Nothing but the images should be left out when the entries are restated word for word.

===

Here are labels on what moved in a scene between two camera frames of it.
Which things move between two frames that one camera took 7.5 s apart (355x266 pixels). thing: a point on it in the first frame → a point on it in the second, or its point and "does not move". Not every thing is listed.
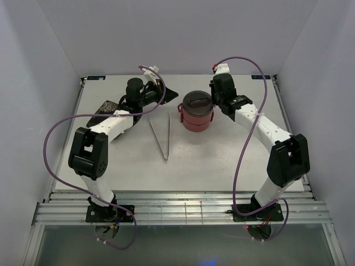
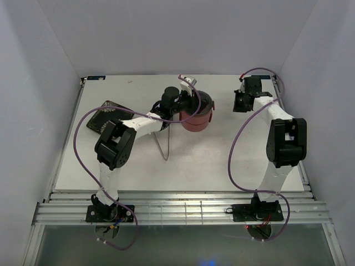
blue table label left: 96,77 does not move
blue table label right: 260,77 does not move
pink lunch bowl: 191,122 does not move
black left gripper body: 153,95 → 185,103
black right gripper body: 214,96 → 238,105
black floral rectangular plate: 108,107 does not move
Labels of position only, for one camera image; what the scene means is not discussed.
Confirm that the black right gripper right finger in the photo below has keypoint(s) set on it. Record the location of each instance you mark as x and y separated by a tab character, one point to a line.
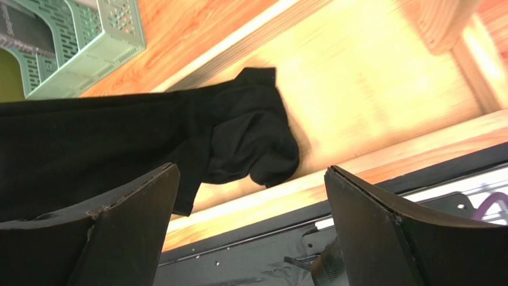
386	239

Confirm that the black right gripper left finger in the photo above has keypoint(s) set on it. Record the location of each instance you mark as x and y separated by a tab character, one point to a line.
114	238

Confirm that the black tank top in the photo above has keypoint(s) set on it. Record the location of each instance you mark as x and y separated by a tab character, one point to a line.
57	153

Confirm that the wooden clothes rack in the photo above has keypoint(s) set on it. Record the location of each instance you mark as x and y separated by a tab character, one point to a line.
362	91

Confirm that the olive green plastic basket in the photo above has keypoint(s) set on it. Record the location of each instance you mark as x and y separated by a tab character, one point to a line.
11	84

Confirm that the green slotted file organizer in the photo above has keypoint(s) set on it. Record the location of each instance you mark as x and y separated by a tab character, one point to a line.
89	43

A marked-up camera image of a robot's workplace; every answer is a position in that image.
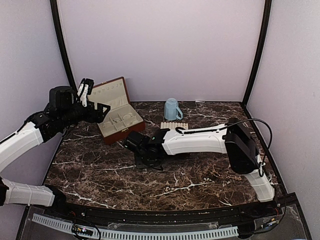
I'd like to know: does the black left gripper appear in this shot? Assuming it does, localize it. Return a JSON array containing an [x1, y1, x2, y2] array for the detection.
[[59, 100, 110, 128]]

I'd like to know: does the red jewelry display tray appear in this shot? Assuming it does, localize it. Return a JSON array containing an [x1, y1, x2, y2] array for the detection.
[[160, 121, 191, 161]]

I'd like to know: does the light blue faceted mug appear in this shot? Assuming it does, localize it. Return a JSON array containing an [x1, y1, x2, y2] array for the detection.
[[164, 98, 183, 121]]

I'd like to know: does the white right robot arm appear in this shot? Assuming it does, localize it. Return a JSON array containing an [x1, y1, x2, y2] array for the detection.
[[123, 118, 276, 217]]

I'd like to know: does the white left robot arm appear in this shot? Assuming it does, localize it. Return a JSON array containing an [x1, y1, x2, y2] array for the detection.
[[0, 78, 111, 218]]

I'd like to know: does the open red jewelry box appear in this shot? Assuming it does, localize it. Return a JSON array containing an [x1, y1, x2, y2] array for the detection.
[[88, 76, 146, 145]]

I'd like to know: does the white perforated cable rail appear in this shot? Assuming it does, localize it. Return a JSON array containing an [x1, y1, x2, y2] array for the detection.
[[31, 213, 239, 240]]

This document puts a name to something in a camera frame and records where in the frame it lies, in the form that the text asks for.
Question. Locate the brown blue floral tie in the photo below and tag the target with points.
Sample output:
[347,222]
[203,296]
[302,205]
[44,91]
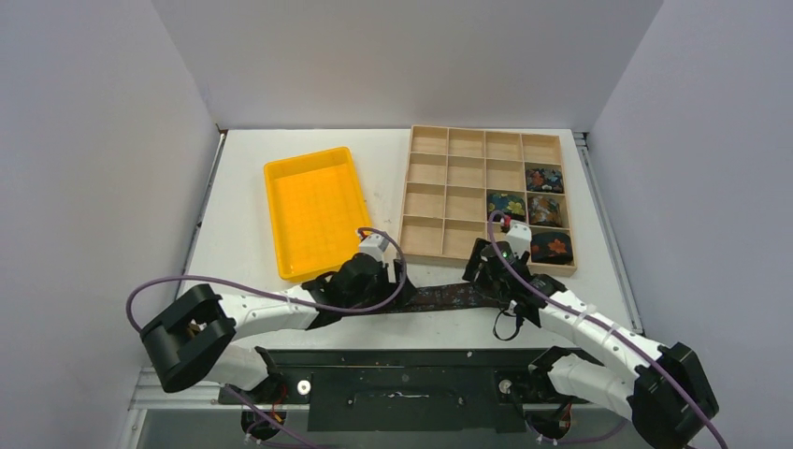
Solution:
[544,211]
[448,297]

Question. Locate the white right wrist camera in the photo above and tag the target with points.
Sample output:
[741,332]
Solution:
[519,238]

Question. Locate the brown blue floral rolled tie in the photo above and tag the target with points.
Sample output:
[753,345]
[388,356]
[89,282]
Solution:
[544,211]

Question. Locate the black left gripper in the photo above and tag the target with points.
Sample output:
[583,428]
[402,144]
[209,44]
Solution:
[383,276]

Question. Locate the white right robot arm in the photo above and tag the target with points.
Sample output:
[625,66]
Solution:
[662,390]

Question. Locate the yellow plastic tray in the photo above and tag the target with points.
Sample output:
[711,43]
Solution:
[316,206]

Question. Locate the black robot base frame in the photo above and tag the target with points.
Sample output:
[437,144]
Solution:
[411,390]

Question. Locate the blue yellow floral rolled tie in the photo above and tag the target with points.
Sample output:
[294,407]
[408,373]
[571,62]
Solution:
[510,204]

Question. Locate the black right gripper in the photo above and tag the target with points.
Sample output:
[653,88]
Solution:
[482,267]

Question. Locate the wooden compartment organizer box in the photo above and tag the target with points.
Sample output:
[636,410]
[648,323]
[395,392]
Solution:
[450,172]

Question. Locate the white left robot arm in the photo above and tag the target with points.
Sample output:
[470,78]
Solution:
[195,338]

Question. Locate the navy red floral rolled tie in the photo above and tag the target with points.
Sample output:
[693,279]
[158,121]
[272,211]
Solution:
[544,180]

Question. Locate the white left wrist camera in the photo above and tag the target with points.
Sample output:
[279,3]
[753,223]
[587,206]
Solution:
[373,244]

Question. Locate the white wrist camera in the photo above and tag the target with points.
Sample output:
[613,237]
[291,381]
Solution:
[519,238]
[373,244]

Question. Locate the black orange floral rolled tie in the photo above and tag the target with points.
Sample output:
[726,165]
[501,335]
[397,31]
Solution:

===

Expected output —
Here are labels on what moved in a scene between two camera frames of it.
Which things move between two frames that one camera took 7.5 s apart (355x266 pixels). thing: a point on it in the first frame → a point on it in the second, or its point and "does not move". Not every thing is listed.
blue table label left: 96,77 does not move
blue table label right: 260,77 does not move
pink lunch bowl: 191,122 does not move
black left gripper body: 153,95 → 185,103
black right gripper body: 214,96 → 238,105
black floral rectangular plate: 108,107 does not move
Labels of position only, for one camera image; what the scene means is not discussed.
Confirm that the black right gripper right finger in the photo below has keypoint(s) set on it. Record the location of each instance you mark as x and y separated by a tab character, one point to a line.
386	239

Confirm that the black right gripper left finger in the photo above has keypoint(s) set on it. Record the location of each instance you mark as x and y separated by a tab character, one point to a line.
114	238

Confirm that the black tank top in the photo above has keypoint(s) set on it. Record the location of each instance you mark as x and y separated by a tab character, one point to a line.
57	153

Confirm that the wooden clothes rack in the photo above has keypoint(s) set on it. Record the location of each instance you mark as x and y separated by a tab character, one point to a line.
362	91

Confirm that the olive green plastic basket in the photo above has keypoint(s) set on it. Record the location of each instance you mark as x and y separated by a tab character, one point to a line.
11	84

Confirm that the green slotted file organizer in the photo above has keypoint(s) set on it. Record the location of each instance you mark as x and y separated by a tab character, one point to a line.
89	43

A marked-up camera image of a robot's workplace; every answer is a position in that image.
I'd like to know: does the black left gripper appear in this shot? Assuming it does, localize it. Return a JSON array containing an [x1, y1, x2, y2] array for the detection.
[[59, 100, 110, 128]]

I'd like to know: does the red jewelry display tray appear in this shot? Assuming it does, localize it. Return a JSON array containing an [x1, y1, x2, y2] array for the detection.
[[160, 121, 191, 161]]

I'd like to know: does the light blue faceted mug appear in this shot? Assuming it does, localize it. Return a JSON array containing an [x1, y1, x2, y2] array for the detection.
[[164, 98, 183, 121]]

I'd like to know: does the white right robot arm appear in this shot? Assuming it does, localize it. Return a JSON array containing an [x1, y1, x2, y2] array for the detection.
[[123, 118, 276, 217]]

I'd like to know: does the white left robot arm appear in this shot? Assuming it does, localize it. Return a JSON array containing an [x1, y1, x2, y2] array for the detection.
[[0, 78, 111, 218]]

I'd like to know: does the open red jewelry box appear in this shot? Assuming it does, localize it. Return a JSON array containing an [x1, y1, x2, y2] array for the detection.
[[88, 76, 146, 145]]

I'd like to know: does the white perforated cable rail appear in this shot? Assuming it does, localize it. Return a JSON array containing an [x1, y1, x2, y2] array for the detection.
[[31, 213, 239, 240]]

This document puts a name to something in a camera frame and records where in the frame it lies, in the form that the text asks for.
Question. Locate the brown blue floral tie in the photo below and tag the target with points.
Sample output:
[347,222]
[203,296]
[302,205]
[44,91]
Solution:
[544,211]
[448,297]

Question. Locate the white right wrist camera in the photo above and tag the target with points.
Sample output:
[741,332]
Solution:
[519,238]

Question. Locate the brown blue floral rolled tie in the photo above and tag the target with points.
Sample output:
[753,345]
[388,356]
[89,282]
Solution:
[544,211]

Question. Locate the black left gripper in the photo above and tag the target with points.
Sample output:
[583,428]
[402,144]
[209,44]
Solution:
[383,276]

Question. Locate the white right robot arm in the photo above and tag the target with points.
Sample output:
[625,66]
Solution:
[662,390]

Question. Locate the yellow plastic tray in the photo above and tag the target with points.
Sample output:
[711,43]
Solution:
[316,206]

Question. Locate the black robot base frame in the photo above and tag the target with points.
Sample output:
[437,144]
Solution:
[411,390]

Question. Locate the blue yellow floral rolled tie in the photo above and tag the target with points.
Sample output:
[294,407]
[408,373]
[571,62]
Solution:
[510,204]

Question. Locate the black right gripper in the photo above and tag the target with points.
Sample output:
[653,88]
Solution:
[482,267]

Question. Locate the wooden compartment organizer box in the photo above and tag the target with points.
Sample output:
[636,410]
[648,323]
[395,392]
Solution:
[450,172]

Question. Locate the white left robot arm in the photo above and tag the target with points.
Sample output:
[470,78]
Solution:
[195,338]

Question. Locate the navy red floral rolled tie in the photo above and tag the target with points.
Sample output:
[693,279]
[158,121]
[272,211]
Solution:
[544,180]

Question. Locate the white left wrist camera in the photo above and tag the target with points.
Sample output:
[279,3]
[753,223]
[587,206]
Solution:
[373,244]

Question. Locate the white wrist camera in the photo above and tag the target with points.
Sample output:
[613,237]
[291,381]
Solution:
[519,238]
[373,244]

Question. Locate the black orange floral rolled tie in the photo above and tag the target with points.
Sample output:
[726,165]
[501,335]
[397,31]
Solution:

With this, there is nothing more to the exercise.